* [Assignment]
The listing below is to be reproduced in full, exactly as given.

* [Information supplied]
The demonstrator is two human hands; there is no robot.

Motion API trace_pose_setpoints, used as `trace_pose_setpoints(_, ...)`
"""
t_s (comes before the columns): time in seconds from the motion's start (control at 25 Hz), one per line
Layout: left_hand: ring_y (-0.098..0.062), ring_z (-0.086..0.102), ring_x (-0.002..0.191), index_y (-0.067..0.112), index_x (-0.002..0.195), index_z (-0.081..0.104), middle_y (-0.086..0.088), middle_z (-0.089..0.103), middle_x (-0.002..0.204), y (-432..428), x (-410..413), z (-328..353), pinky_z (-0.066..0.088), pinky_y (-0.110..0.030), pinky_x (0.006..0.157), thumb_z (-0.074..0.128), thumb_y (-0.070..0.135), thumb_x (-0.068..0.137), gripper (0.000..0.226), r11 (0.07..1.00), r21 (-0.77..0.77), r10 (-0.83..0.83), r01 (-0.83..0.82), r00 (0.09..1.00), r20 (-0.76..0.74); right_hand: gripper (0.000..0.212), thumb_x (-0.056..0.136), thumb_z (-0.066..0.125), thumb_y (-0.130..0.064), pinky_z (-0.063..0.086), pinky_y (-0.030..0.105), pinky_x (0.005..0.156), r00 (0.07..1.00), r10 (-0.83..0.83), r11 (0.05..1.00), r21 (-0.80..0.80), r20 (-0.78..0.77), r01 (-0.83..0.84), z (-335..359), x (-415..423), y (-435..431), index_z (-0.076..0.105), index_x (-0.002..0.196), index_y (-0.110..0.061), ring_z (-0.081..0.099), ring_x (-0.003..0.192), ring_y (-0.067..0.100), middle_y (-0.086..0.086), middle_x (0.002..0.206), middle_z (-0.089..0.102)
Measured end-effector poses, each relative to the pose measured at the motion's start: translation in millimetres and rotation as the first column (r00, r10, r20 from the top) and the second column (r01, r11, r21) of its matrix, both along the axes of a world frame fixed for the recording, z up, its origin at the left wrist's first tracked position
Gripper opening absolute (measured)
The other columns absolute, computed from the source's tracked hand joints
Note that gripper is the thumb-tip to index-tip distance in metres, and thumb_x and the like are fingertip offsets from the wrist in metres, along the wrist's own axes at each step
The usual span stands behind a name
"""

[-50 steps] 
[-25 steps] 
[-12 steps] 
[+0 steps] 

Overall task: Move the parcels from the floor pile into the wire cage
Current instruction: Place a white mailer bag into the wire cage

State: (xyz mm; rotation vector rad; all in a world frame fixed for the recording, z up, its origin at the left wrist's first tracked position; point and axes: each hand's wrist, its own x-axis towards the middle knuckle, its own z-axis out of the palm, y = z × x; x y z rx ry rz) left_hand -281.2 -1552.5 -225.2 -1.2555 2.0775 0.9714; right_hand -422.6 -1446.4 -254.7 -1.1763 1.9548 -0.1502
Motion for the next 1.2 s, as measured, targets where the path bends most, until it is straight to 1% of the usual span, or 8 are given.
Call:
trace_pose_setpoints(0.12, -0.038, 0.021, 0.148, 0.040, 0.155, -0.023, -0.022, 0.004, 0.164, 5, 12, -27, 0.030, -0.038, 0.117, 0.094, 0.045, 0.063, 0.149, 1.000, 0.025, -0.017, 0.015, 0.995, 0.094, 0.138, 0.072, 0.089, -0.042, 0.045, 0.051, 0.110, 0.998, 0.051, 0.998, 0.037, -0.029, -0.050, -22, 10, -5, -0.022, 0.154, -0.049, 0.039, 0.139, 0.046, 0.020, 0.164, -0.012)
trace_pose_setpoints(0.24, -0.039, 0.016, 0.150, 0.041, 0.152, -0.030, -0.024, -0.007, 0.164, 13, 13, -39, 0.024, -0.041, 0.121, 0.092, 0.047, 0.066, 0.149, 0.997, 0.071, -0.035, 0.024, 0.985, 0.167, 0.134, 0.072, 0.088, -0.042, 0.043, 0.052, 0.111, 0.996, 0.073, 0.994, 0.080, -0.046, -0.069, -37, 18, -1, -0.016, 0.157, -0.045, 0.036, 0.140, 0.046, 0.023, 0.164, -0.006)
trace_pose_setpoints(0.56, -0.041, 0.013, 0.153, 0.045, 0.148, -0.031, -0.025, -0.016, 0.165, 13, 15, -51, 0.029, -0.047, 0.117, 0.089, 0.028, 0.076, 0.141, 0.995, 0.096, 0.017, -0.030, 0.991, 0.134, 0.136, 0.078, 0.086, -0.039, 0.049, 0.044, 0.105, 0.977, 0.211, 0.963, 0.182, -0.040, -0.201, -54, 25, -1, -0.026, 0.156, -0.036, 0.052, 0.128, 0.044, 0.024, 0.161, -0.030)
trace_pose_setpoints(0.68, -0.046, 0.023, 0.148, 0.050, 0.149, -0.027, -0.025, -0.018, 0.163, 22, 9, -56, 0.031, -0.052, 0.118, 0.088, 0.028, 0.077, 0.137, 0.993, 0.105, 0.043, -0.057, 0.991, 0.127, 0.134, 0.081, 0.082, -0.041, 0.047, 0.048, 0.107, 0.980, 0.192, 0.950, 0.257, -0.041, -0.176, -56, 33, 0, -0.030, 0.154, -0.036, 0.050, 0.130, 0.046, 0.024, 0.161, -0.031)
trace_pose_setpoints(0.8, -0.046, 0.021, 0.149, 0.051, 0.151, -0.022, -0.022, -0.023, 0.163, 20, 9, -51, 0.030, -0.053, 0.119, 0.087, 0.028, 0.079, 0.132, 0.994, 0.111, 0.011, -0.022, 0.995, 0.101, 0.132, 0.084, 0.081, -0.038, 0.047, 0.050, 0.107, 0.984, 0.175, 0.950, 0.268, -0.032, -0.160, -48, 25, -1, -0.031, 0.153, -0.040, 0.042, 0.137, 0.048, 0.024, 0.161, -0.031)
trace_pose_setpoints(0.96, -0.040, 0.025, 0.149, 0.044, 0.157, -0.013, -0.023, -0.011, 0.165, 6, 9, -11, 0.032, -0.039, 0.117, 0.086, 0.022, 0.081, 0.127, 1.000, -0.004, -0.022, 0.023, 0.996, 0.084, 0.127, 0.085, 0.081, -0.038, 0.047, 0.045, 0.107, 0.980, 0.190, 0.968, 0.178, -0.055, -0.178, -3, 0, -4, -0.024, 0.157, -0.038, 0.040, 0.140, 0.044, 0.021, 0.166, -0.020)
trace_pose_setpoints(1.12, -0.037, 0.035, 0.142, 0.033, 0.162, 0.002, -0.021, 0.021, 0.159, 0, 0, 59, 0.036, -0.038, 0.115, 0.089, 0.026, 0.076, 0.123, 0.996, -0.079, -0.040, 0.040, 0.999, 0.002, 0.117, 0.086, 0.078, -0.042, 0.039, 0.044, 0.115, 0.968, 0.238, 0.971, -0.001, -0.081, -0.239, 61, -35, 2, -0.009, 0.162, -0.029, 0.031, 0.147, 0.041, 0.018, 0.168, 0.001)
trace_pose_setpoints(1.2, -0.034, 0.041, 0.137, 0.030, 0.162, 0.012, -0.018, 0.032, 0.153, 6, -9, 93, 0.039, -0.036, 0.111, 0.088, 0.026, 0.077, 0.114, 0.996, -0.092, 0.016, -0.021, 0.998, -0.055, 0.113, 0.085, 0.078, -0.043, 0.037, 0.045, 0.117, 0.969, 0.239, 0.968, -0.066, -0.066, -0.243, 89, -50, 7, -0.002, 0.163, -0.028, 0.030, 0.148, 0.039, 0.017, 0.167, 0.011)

* [Task result]
The demonstrator is two human hands; there is no robot.

Motion API trace_pose_setpoints, used as `trace_pose_setpoints(_, ...)`
"""
t_s (comes before the columns): time in seconds from the motion's start (control at 25 Hz), one per line
Layout: left_hand: ring_y (-0.098..0.062), ring_z (-0.086..0.102), ring_x (-0.002..0.191), index_y (-0.067..0.112), index_x (-0.002..0.195), index_z (-0.081..0.104), middle_y (-0.086..0.088), middle_z (-0.089..0.103), middle_x (-0.002..0.204), y (-432..428), x (-410..413), z (-328..353), pinky_z (-0.066..0.088), pinky_y (-0.110..0.030), pinky_x (0.006..0.157), thumb_z (-0.074..0.128), thumb_y (-0.070..0.135), thumb_x (-0.068..0.137), gripper (0.000..0.226), r11 (0.07..1.00), r21 (-0.77..0.77), r10 (-0.83..0.83), r01 (-0.83..0.82), r00 (0.09..1.00), r20 (-0.76..0.74); right_hand: gripper (0.000..0.212), thumb_x (-0.056..0.136), thumb_z (-0.066..0.125), thumb_y (-0.130..0.064), pinky_z (-0.063..0.086), pinky_y (-0.030..0.105), pinky_x (0.005..0.156), r00 (0.07..1.00), r10 (-0.83..0.83), r11 (0.05..1.00), r21 (-0.80..0.80), r20 (-0.78..0.77), r01 (-0.83..0.84), z (-335..359), x (-415..423), y (-435..431), index_z (-0.076..0.105), index_x (-0.002..0.196), index_y (-0.110..0.061), ring_z (-0.081..0.099), ring_x (-0.003..0.192), ring_y (-0.067..0.100), middle_y (-0.086..0.086), middle_x (0.002..0.206), middle_z (-0.089..0.102)
Measured end-effector poses, each relative to the pose measured at the motion's start: translation in millimetres and rotation as the first column (r00, r10, r20 from the top) and the second column (r01, r11, r21) of its matrix, both along the axes of a world frame fixed for the recording, z up, its origin at the left wrist's first tracked position
Gripper opening absolute (measured)
The other columns absolute, computed from the source's tracked hand joints
Note that gripper is the thumb-tip to index-tip distance in metres, and thumb_x and the like are fingertip offsets from the wrist in metres, along the wrist's own axes at each step
The usual span stands behind a name
"""

[-50 steps] 
[-25 steps] 
[-12 steps] 
[+0 steps] 

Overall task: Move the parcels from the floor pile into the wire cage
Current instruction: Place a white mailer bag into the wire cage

State: (xyz mm; rotation vector rad; all in a world frame fixed for the recording, z up, its origin at the left wrist's first tracked position; point and axes: each hand's wrist, its own x-axis towards the middle knuckle, its own z-axis out of the palm, y = z × x; x y z rx ry rz) left_hand -281.2 -1552.5 -225.2 -1.2555 2.0775 0.9714; right_hand -422.6 -1446.4 -254.7 -1.1763 1.9548 -0.1502
Motion for the next 1.2 s, as measured, targets where the path bends most, until it is straight to 1% of the usual span, or 8 are given.
Call:
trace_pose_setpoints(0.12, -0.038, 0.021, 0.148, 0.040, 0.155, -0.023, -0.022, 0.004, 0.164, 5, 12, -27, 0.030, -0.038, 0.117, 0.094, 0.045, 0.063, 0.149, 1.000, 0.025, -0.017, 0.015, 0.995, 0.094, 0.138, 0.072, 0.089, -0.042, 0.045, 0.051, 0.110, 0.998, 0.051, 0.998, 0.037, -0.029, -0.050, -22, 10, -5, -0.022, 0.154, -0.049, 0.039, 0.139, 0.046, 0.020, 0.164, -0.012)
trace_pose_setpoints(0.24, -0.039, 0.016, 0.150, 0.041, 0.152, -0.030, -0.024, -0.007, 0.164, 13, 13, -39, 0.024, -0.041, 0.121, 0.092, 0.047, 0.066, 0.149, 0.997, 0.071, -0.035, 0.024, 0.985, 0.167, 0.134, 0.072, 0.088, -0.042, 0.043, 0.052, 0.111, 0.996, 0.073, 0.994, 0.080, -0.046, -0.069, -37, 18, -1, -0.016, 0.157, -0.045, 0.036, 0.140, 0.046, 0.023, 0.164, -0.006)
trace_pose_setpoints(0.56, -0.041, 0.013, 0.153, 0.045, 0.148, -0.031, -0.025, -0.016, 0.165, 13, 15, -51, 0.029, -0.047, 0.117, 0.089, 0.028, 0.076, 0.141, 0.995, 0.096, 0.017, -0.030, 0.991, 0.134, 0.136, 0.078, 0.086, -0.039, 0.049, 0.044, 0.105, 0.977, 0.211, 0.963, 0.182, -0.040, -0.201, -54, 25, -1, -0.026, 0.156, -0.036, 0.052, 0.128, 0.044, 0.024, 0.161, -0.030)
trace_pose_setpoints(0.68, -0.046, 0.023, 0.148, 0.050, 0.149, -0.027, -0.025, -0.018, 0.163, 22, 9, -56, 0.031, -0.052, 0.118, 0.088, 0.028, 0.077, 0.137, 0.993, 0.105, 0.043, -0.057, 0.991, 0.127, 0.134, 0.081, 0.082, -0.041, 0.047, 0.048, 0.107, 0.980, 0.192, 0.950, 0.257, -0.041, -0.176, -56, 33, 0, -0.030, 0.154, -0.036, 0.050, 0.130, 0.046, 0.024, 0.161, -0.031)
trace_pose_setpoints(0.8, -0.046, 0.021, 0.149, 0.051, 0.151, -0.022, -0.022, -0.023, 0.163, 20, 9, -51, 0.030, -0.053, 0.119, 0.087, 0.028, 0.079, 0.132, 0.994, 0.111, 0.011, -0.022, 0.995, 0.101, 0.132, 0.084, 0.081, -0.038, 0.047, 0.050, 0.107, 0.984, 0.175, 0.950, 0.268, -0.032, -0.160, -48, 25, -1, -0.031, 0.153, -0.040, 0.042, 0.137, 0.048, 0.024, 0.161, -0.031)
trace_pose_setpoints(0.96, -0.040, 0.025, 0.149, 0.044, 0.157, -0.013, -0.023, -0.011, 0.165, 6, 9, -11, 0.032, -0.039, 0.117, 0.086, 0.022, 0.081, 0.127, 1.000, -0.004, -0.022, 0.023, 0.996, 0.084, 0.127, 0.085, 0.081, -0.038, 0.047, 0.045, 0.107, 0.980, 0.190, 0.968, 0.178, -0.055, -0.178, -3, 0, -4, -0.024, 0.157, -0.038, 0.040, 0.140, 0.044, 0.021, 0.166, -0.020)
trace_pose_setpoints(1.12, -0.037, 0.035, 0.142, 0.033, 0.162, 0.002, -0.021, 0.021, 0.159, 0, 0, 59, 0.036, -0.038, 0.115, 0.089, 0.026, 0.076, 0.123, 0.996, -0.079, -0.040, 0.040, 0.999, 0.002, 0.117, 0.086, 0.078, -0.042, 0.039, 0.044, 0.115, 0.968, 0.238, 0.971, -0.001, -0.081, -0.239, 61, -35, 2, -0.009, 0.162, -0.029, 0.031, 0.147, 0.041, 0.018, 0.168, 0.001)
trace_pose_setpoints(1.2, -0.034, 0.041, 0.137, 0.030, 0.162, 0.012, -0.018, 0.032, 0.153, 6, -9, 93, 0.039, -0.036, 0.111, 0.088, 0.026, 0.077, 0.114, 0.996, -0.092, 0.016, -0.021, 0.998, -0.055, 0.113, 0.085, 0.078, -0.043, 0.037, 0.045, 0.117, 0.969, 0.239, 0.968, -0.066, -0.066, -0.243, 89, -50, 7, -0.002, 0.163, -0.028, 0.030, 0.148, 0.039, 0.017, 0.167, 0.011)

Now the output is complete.